Directions for this task
Begin at the line bearing "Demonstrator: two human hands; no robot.". Transcribe it and all subsequent lines of the material below exactly, and nothing more.

Source material
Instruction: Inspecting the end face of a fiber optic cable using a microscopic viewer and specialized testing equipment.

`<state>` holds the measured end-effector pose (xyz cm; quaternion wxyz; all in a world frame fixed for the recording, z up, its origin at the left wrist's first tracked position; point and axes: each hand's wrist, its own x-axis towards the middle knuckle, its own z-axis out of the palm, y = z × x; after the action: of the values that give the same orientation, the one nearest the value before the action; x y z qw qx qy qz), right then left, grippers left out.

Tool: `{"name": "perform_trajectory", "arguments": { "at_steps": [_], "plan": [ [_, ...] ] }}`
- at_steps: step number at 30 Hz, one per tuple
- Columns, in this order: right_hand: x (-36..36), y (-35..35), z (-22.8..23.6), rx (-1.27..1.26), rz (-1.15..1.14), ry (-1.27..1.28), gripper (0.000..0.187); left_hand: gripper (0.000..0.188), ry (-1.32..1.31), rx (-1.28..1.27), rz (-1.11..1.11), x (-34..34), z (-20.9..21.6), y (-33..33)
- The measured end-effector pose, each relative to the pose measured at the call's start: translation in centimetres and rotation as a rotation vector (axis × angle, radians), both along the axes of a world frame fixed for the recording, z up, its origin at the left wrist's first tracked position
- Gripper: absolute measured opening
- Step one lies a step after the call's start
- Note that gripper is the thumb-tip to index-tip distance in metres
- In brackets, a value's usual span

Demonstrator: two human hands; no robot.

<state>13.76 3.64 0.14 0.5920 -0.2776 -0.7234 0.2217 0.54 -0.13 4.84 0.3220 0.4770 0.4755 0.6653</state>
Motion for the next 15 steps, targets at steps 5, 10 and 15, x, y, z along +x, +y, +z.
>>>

Solution for this task
Demonstrator: two human hands; no robot.

<state>13.76 3.64 0.14 0.5920 -0.2776 -0.7234 0.2217 0.54 -0.13 4.84 0.3220 0.4770 0.4755 0.6653</state>
Motion for the next 15 steps, targets at steps 5, 10 and 15, x, y, z along +x, +y, +z.
>>>

This output is now finished.